Everywhere that a new militarism has been moulded in national or liberation struggles (Russia, China), it has always rebounded against the workers themselves, because, by its very nature, it is an instrument for repressing the masses for the benefit of a privileged class and needs must oppose all freedom.

So it is the primordial task of the working class not just to combat the capitalist materialism of the present but also to do away with militarism as such. The best means of combating militarism will be those that best suit the anti-militarist mentality.

Above all, the point is to break up the mind-set of militarism, discipline and submissiveness by means of active propaganda, educating soldiers and undermining the foundations of armies so that they lose their efficacy against the workers.
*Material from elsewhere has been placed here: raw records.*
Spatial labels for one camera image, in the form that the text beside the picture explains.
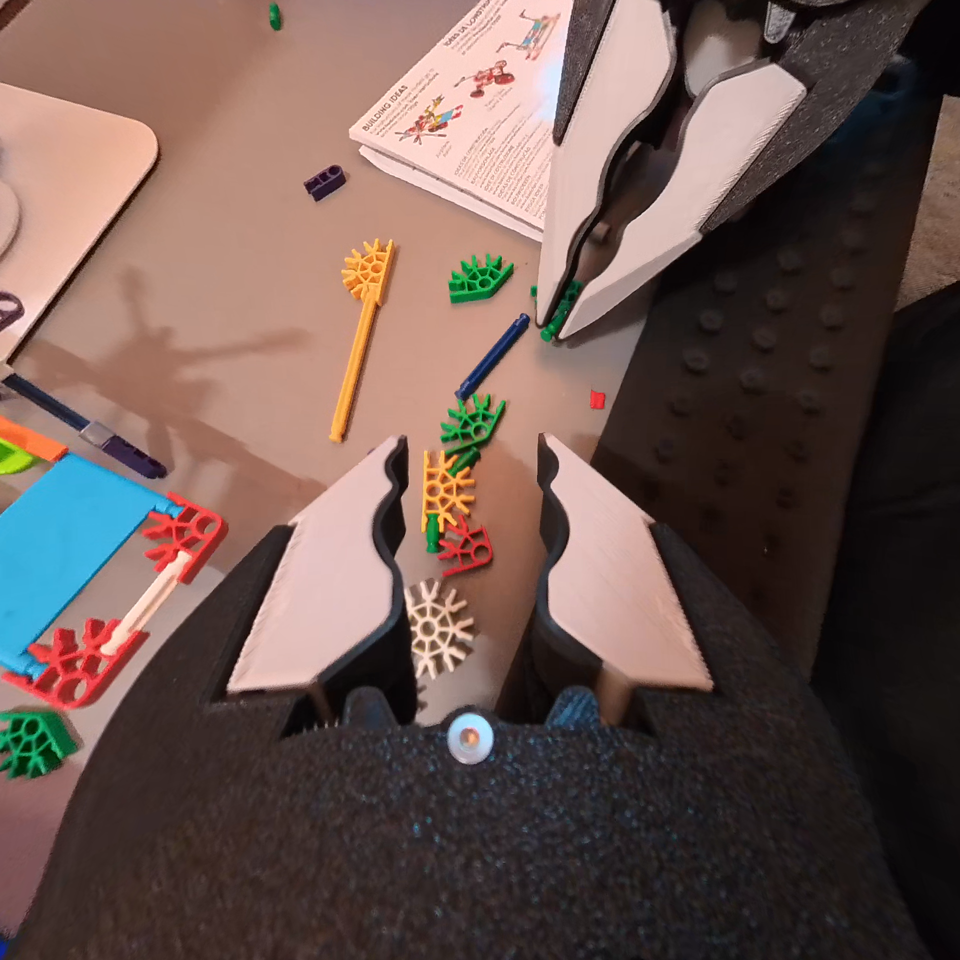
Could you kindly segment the toy instruction booklet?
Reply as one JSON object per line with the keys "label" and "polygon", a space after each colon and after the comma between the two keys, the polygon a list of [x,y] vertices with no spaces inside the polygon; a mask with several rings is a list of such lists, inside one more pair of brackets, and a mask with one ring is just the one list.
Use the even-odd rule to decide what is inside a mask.
{"label": "toy instruction booklet", "polygon": [[572,7],[476,2],[350,139],[379,169],[542,241]]}

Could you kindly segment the black perforated pad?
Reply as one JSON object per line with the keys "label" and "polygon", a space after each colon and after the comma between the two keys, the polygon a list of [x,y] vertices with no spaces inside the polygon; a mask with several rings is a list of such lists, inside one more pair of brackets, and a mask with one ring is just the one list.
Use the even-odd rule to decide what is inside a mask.
{"label": "black perforated pad", "polygon": [[810,674],[942,95],[898,56],[664,272],[591,464]]}

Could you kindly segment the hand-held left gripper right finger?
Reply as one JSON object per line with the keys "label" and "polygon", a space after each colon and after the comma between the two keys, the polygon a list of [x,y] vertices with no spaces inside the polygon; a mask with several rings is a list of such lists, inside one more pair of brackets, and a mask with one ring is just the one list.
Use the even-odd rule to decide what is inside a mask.
{"label": "hand-held left gripper right finger", "polygon": [[588,688],[611,726],[641,688],[712,691],[654,520],[555,436],[539,435],[536,453],[547,550],[529,627],[536,677],[551,695]]}

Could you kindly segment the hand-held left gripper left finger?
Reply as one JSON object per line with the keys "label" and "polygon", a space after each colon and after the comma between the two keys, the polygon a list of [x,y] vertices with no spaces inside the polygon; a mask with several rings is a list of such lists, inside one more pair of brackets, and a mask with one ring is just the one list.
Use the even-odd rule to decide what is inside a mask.
{"label": "hand-held left gripper left finger", "polygon": [[354,690],[375,688],[399,724],[414,720],[411,628],[396,561],[408,481],[407,438],[390,436],[292,518],[228,695],[321,692],[333,717]]}

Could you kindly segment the dark blue plastic rod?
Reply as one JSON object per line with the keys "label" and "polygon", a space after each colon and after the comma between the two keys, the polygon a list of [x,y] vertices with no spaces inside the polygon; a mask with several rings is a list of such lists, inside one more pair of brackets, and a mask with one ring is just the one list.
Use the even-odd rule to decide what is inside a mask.
{"label": "dark blue plastic rod", "polygon": [[522,337],[523,333],[529,328],[531,318],[528,314],[521,313],[510,324],[506,331],[499,337],[493,346],[486,352],[483,358],[474,366],[470,373],[462,380],[460,386],[455,390],[454,396],[459,402],[464,402],[490,373],[498,366],[514,344]]}

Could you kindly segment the white snowflake connector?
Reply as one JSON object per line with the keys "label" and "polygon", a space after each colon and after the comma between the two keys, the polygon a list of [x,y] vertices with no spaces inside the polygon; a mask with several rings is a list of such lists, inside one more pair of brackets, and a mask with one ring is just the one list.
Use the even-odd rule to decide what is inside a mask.
{"label": "white snowflake connector", "polygon": [[474,618],[456,588],[436,580],[404,590],[415,677],[435,681],[453,672],[473,650]]}

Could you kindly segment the red fan connector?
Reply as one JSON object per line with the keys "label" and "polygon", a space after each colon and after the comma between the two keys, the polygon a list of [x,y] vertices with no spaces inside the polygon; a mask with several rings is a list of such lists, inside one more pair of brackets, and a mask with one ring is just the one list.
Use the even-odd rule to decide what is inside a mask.
{"label": "red fan connector", "polygon": [[449,527],[439,538],[438,546],[438,560],[447,563],[442,571],[444,578],[479,570],[494,558],[494,548],[486,527],[472,527],[464,515],[460,515],[458,523]]}

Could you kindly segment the wooden and white book stand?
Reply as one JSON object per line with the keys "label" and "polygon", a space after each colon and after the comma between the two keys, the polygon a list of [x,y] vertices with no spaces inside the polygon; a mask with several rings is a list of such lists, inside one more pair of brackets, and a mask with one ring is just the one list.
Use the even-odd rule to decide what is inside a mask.
{"label": "wooden and white book stand", "polygon": [[132,119],[1,85],[1,357],[10,362],[154,168]]}

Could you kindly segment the yellow plastic rod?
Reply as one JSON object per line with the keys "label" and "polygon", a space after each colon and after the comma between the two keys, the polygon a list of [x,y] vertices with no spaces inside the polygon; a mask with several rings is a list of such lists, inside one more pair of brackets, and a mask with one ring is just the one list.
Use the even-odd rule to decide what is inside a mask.
{"label": "yellow plastic rod", "polygon": [[380,301],[379,294],[368,294],[363,301],[330,427],[329,439],[337,444],[343,442],[347,433],[354,396]]}

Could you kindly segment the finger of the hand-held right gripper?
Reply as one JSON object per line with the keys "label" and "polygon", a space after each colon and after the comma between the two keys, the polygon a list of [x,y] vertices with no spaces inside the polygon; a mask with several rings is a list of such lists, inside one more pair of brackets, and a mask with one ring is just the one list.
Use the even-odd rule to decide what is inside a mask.
{"label": "finger of the hand-held right gripper", "polygon": [[558,338],[601,319],[698,243],[708,218],[806,95],[806,86],[774,63],[705,90],[687,115],[666,186],[626,225],[615,256],[585,284]]}
{"label": "finger of the hand-held right gripper", "polygon": [[550,165],[538,266],[538,321],[548,323],[599,220],[615,156],[660,99],[676,67],[661,2],[617,1]]}

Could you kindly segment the colourful construction toy plane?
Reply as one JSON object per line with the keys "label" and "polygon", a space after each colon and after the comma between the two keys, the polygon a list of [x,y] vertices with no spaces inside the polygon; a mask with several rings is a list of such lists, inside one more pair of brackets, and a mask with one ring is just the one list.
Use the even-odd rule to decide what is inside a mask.
{"label": "colourful construction toy plane", "polygon": [[[2,475],[43,472],[1,516],[2,679],[65,711],[95,702],[148,637],[149,621],[189,585],[229,532],[221,515],[160,495],[5,416]],[[135,535],[152,542],[153,581],[120,619],[56,620]]]}

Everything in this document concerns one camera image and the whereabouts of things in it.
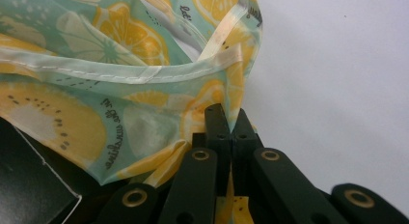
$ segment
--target translucent plastic bag
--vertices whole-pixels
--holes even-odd
[[[256,0],[0,0],[0,116],[101,184],[159,186],[206,107],[234,125],[260,25]]]

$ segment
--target plastic bag
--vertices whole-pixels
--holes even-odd
[[[256,0],[0,0],[0,116],[101,184],[159,186],[206,107],[234,126],[260,29]]]

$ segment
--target white background
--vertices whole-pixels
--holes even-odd
[[[409,0],[259,0],[243,108],[318,188],[353,182],[409,216]]]

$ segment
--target gold metal ring
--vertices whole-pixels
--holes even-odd
[[[192,153],[193,158],[196,160],[206,160],[210,157],[210,155],[205,151],[195,151]]]
[[[131,201],[130,200],[130,196],[134,195],[134,194],[139,194],[140,198],[136,201]],[[142,204],[145,203],[145,201],[147,201],[148,198],[148,193],[140,188],[135,188],[132,189],[128,192],[126,192],[123,195],[123,205],[129,208],[134,208],[134,207],[138,207],[141,206]]]
[[[357,207],[370,209],[375,206],[375,202],[373,201],[373,199],[359,190],[348,189],[343,194],[350,203],[354,204]],[[363,201],[356,199],[354,195],[362,197]]]
[[[274,151],[267,150],[267,151],[262,152],[261,157],[265,158],[266,160],[274,161],[274,160],[278,160],[280,158],[280,155]]]

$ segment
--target printed kiwi slice
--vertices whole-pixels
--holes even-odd
[[[105,146],[99,115],[57,87],[0,82],[0,100],[2,117],[84,169]]]

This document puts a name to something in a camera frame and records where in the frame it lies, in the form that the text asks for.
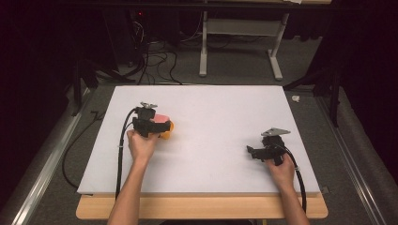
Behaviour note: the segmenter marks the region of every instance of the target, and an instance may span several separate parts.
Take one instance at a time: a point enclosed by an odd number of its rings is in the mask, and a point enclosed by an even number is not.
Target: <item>hand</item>
[[[147,164],[153,155],[159,134],[151,133],[145,138],[138,131],[132,129],[127,131],[127,137],[129,138],[129,149],[134,163],[143,162]]]
[[[283,154],[283,163],[275,166],[272,159],[266,160],[266,164],[271,171],[272,178],[279,190],[285,190],[293,187],[293,178],[295,175],[295,165],[288,154]]]

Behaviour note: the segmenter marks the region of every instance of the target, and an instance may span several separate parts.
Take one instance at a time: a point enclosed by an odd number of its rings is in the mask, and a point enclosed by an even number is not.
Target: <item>yellow object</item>
[[[164,139],[164,140],[169,139],[173,129],[174,129],[174,124],[173,124],[173,122],[170,121],[170,130],[161,133],[161,138]]]

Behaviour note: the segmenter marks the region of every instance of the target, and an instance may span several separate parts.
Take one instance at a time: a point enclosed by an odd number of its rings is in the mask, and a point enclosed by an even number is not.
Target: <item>desk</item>
[[[224,0],[221,2],[244,2],[244,3],[281,3],[291,4],[288,0]],[[302,4],[330,4],[331,0],[302,0]],[[277,22],[264,21],[242,21],[242,20],[226,20],[226,19],[209,19],[207,12],[203,14],[203,31],[202,31],[202,50],[200,56],[199,76],[207,75],[207,34],[228,34],[228,35],[246,35],[246,36],[270,36],[275,37],[275,43],[272,49],[268,50],[269,62],[275,80],[283,79],[281,69],[279,67],[276,54],[278,52],[284,29],[287,25],[289,13],[284,13],[281,20]]]
[[[261,147],[270,127],[296,158],[308,195],[309,217],[328,210],[280,86],[117,87],[79,186],[79,218],[107,218],[114,204],[117,147],[127,112],[140,100],[158,103],[175,123],[160,140],[145,173],[141,218],[282,218],[278,189],[246,145]],[[122,179],[131,165],[125,142]],[[299,185],[295,179],[295,189]]]

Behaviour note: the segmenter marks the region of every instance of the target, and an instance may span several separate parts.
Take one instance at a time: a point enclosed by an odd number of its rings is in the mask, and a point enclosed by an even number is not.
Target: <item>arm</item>
[[[298,196],[293,186],[295,166],[289,155],[283,155],[283,163],[275,166],[272,160],[266,160],[272,178],[281,192],[283,212],[289,225],[310,224],[301,208]]]
[[[138,224],[141,185],[146,166],[153,155],[158,135],[143,138],[137,131],[127,131],[129,149],[133,158],[129,175],[120,190],[108,224]]]

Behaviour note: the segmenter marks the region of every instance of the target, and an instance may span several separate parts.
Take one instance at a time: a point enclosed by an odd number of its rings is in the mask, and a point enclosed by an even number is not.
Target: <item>white board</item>
[[[175,124],[160,140],[145,173],[148,194],[276,193],[268,168],[252,159],[246,145],[263,147],[261,133],[290,130],[282,136],[300,166],[307,193],[319,186],[280,86],[118,86],[102,122],[78,192],[115,193],[117,153],[129,111],[140,102],[158,104],[157,113]],[[132,163],[125,137],[122,183]],[[295,188],[299,182],[295,177]]]

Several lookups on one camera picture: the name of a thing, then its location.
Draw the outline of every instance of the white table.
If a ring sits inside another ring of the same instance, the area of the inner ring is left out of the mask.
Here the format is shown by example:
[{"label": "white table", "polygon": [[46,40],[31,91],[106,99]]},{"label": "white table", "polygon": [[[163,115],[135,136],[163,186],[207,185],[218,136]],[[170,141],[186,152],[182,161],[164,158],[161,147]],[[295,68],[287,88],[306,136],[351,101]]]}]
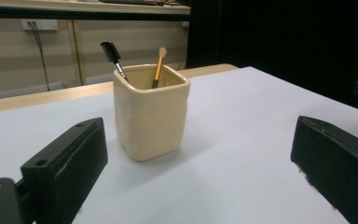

Volunteer armies, White armies, fascist armies, etc., should be the subjects of boycott even in peace time.

Since the bulk of the military is made up of workers and since the technology of modern warfare in its present state, is wholly dependent upon war industries, the workers have it in their power to bring all militaristic activity to a halt by refusing to serve, strikes, sabotage and boycott, even should that military action be undertaken by White troops.

The best way of laying the groundwork in the here and now for such mass action is the individual refusal to serve and for the organised proletariat to refuse to manufacture weaponry.

Above all else, the object is to thwart the outbreak of a new war and, to this end, banish the main causes of war and militarism by means of effecting an economic transformation of our current social order (social revolution).

Congress therefore calls upon all IWA affiliated organisations:

1. To spread, by practical means and with immediate effect, the refusal to manufacture war materials.

2. To persuade the workers in arms plants or in firms likely to be turned into such, that the working class has a duty to answer the threat of war with the threat of strike, to seize war materials and all other materials that might be used to manufacture same; and to render the factories useless to capitalism.

3. Affiliated organisations must, wherever they can, set up General Strike
Committees, whose task it will be to look into ways and means of seizing the factories, holding them and, in the event of their being in danger of recapture by the capitalists, destroying them. They must also look into ways and means of seizing the nerve centres of national organisation; rail centres and rail lines, mines, power stations, posts and telegraphs, water distribution points, health services and pharmaceutical products; they must take hostages from among the bourgeoisie, politicians, clergy and bankers.

In short, they must work flat-out to turn the insurrectionist general strike into successful revolution.